START EXERCISE MATERIAL

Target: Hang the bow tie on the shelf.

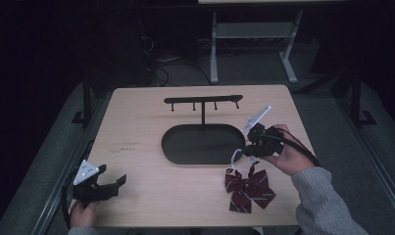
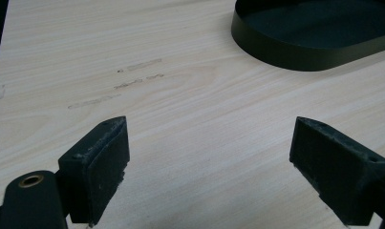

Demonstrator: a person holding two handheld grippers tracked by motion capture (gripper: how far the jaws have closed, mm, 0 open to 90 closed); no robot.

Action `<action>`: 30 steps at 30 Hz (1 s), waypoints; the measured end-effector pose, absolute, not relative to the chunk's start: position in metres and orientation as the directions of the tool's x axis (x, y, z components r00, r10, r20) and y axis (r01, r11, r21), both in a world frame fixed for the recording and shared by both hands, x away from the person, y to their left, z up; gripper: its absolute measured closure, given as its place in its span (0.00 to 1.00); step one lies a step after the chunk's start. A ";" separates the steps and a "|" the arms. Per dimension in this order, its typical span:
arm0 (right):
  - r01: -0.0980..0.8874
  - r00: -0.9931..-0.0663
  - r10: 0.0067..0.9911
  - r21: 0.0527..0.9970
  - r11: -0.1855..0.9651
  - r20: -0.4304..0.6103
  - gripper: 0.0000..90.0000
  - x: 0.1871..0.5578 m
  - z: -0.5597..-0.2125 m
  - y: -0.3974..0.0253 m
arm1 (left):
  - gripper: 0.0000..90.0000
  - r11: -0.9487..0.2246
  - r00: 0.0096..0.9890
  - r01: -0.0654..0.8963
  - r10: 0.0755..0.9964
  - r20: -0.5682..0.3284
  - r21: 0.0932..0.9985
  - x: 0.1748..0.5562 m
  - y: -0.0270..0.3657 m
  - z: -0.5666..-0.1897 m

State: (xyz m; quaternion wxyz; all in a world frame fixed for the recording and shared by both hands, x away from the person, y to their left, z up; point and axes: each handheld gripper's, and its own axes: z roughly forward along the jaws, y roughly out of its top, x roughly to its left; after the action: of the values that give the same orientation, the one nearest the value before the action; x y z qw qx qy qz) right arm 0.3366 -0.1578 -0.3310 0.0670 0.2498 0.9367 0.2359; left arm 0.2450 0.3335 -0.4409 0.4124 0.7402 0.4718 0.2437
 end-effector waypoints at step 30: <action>0.379 -0.888 0.458 0.514 0.769 -0.030 0.98 0.356 -0.281 -0.135 | 0.14 -0.213 0.439 0.487 0.898 -0.026 0.847 0.247 0.335 -0.441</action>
State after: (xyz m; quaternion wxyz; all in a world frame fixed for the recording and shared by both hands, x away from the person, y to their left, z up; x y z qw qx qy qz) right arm 0.3559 -0.1352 -0.2806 0.0772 0.2233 0.9374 0.2560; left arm 0.2465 0.3353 -0.4409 0.4169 0.7386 0.4688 0.2467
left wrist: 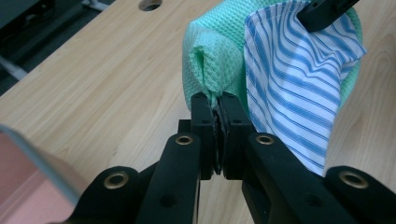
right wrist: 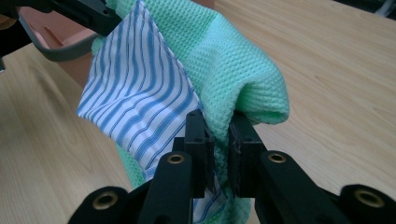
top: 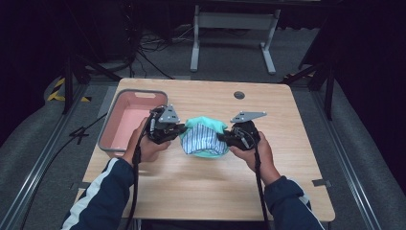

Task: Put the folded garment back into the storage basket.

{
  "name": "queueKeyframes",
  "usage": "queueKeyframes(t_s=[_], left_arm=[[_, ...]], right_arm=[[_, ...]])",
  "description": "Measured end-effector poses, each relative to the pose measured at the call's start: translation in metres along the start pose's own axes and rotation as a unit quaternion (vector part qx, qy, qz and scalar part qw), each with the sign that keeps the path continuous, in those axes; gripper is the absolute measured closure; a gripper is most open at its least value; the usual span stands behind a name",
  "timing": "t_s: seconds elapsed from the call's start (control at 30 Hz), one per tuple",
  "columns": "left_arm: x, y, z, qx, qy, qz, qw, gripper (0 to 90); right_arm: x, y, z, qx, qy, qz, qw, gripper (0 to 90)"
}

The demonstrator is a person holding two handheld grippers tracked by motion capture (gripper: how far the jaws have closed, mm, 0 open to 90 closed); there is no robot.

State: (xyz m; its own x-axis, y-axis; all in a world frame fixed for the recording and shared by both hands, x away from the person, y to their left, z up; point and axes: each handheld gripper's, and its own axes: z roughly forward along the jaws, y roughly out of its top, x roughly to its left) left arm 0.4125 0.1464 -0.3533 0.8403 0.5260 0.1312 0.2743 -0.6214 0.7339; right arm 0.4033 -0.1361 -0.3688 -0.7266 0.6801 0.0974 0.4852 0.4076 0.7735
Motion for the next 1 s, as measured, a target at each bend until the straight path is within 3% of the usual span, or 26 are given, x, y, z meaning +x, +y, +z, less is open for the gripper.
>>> queueKeyframes(t_s=[0.43,1.0], left_arm=[[0.024,-0.017,-0.044,-0.01,0.047,-0.027,0.9985,86.3],[0.051,-0.043,-0.08,-0.007,0.087,-0.055,0.9947,86.2]], right_arm=[[0.025,0.044,0.026,-0.006,0.019,-0.037,0.9991,80.2],[0.056,0.082,0.067,-0.008,0.044,-0.056,0.9974,80.1]])
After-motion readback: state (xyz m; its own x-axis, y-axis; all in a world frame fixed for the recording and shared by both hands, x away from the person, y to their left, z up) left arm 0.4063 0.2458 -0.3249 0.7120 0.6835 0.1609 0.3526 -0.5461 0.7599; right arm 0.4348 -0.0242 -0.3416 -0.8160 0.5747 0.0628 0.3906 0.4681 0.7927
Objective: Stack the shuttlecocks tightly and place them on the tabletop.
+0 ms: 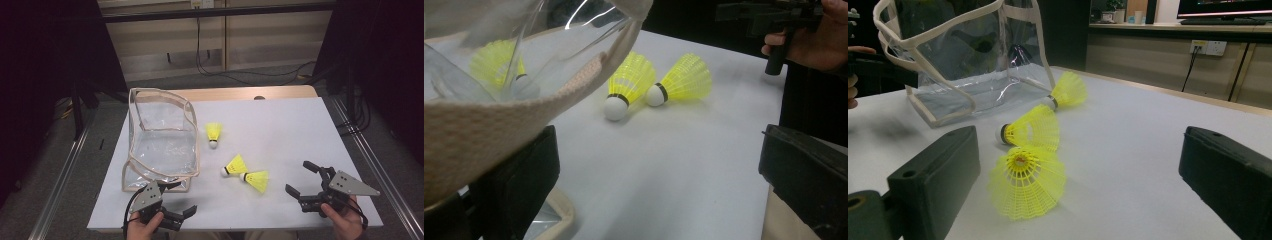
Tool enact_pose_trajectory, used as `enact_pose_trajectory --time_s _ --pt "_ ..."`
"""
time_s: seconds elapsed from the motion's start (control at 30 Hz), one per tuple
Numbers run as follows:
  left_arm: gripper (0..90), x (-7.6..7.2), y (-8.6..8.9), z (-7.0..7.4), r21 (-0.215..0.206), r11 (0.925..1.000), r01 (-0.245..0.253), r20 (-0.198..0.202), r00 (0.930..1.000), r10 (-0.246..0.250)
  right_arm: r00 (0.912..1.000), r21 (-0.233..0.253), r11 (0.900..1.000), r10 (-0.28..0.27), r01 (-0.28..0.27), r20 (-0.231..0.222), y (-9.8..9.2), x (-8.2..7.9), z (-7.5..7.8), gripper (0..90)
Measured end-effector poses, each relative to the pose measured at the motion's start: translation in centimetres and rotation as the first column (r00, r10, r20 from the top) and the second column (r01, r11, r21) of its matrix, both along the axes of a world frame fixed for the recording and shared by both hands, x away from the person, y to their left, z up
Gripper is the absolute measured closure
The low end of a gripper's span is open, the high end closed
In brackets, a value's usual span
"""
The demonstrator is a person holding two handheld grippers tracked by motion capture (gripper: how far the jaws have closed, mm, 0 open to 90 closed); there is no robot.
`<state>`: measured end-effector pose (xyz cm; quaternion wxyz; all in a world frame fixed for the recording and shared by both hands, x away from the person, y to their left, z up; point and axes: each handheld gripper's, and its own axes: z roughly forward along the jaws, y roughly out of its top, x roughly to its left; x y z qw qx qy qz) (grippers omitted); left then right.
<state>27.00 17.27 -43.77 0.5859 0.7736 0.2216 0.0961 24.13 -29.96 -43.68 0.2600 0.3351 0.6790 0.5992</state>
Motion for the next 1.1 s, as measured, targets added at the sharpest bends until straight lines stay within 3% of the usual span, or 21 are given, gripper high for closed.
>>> enact_pose_trajectory --time_s 1.1 --pt "3.0 -0.1 -4.2 0.1 0.0 0.9991 0.043 -0.004 0.9991 -0.043 1.0 0.004 1.0 -0.006 0.006 -0.005 -0.1 0.0 0.0 2.7"
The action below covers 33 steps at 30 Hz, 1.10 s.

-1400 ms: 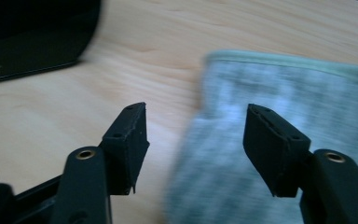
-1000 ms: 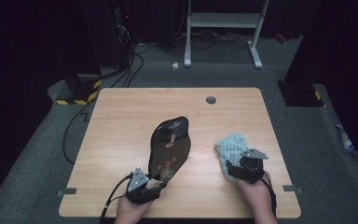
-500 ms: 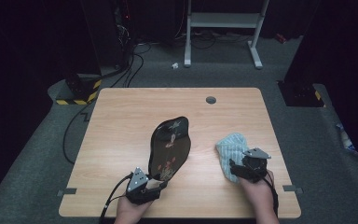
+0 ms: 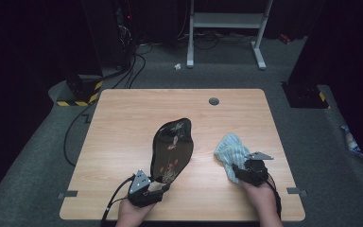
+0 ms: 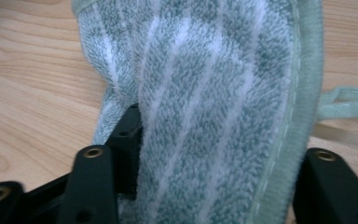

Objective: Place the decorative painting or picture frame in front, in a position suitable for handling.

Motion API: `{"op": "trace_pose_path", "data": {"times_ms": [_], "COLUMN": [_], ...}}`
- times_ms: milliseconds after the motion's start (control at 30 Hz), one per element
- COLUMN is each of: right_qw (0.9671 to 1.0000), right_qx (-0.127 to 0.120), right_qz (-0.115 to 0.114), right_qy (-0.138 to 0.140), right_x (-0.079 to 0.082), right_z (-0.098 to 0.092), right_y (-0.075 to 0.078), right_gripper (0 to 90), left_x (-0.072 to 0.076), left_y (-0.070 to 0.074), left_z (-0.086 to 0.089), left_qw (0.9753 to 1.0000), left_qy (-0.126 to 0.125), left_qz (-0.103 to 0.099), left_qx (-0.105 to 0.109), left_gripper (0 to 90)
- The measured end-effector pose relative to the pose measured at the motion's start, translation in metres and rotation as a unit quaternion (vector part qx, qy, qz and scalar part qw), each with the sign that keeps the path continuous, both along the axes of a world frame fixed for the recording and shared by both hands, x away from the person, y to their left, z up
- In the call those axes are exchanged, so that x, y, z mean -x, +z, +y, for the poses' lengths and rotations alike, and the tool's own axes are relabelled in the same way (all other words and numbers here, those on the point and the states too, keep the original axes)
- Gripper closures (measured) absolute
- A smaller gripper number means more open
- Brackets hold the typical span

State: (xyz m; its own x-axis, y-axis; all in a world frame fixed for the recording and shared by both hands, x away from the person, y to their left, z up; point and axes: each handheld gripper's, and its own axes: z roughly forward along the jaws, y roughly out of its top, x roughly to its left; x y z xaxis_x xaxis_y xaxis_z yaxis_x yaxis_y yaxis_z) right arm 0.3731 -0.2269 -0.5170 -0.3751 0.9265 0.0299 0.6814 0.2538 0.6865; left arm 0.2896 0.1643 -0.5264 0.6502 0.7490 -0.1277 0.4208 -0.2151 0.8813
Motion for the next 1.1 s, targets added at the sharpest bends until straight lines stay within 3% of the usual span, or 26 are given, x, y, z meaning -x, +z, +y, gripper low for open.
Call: {"op": "trace_pose_path", "data": {"times_ms": [133, 300, 667, 800, 900, 1100], "right_qw": [0.9999, 0.9996, 0.9982, 0.9969, 0.9952, 0.9903], "right_qx": [0.000, 0.005, -0.014, -0.026, -0.035, -0.060], "right_qz": [-0.006, -0.018, -0.051, -0.068, -0.083, -0.114], "right_qy": [0.014, 0.021, 0.029, 0.031, 0.036, 0.051], "right_x": [0.002, 0.005, 0.013, 0.018, 0.022, 0.030], "right_z": [0.002, 0.005, 0.007, 0.007, 0.007, 0.011], "right_y": [0.000, 0.001, 0.009, 0.013, 0.017, 0.030], "right_gripper": [56.6, 62.5, 62.4, 62.3, 62.2, 62.3], "left_x": [0.000, 0.000, 0.002, 0.001, -0.001, -0.001], "left_y": [0.000, 0.000, 0.001, 0.004, 0.003, 0.001], "left_z": [0.000, 0.000, -0.003, -0.005, -0.006, -0.009], "left_qw": [1.0000, 1.0000, 0.9998, 0.9992, 0.9985, 0.9979], "left_qy": [-0.001, -0.001, 0.008, 0.009, 0.007, 0.001], "left_qz": [0.001, 0.001, -0.016, -0.033, -0.042, -0.051], "left_qx": [0.000, -0.001, -0.011, -0.020, -0.034, -0.040], "left_gripper": [42.9, 42.8, 44.0, 44.0, 44.4, 47.9]}}
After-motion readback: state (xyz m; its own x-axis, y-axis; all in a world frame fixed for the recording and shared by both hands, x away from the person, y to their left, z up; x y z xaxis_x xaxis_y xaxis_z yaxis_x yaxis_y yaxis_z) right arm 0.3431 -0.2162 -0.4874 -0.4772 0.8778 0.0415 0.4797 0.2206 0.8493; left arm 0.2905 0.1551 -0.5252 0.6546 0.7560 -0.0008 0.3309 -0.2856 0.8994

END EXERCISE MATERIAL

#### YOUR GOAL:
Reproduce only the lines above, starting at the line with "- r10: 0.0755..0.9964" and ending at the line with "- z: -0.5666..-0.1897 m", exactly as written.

#### EXERCISE ANSWER:
  - r10: 0.0755..0.9964
  - r20: -0.5682..0.3284
  - r21: 0.0932..0.9985
  - x: 0.1748..0.5562 m
  - y: -0.0270..0.3657 m
  - z: -0.5666..-0.1897 m

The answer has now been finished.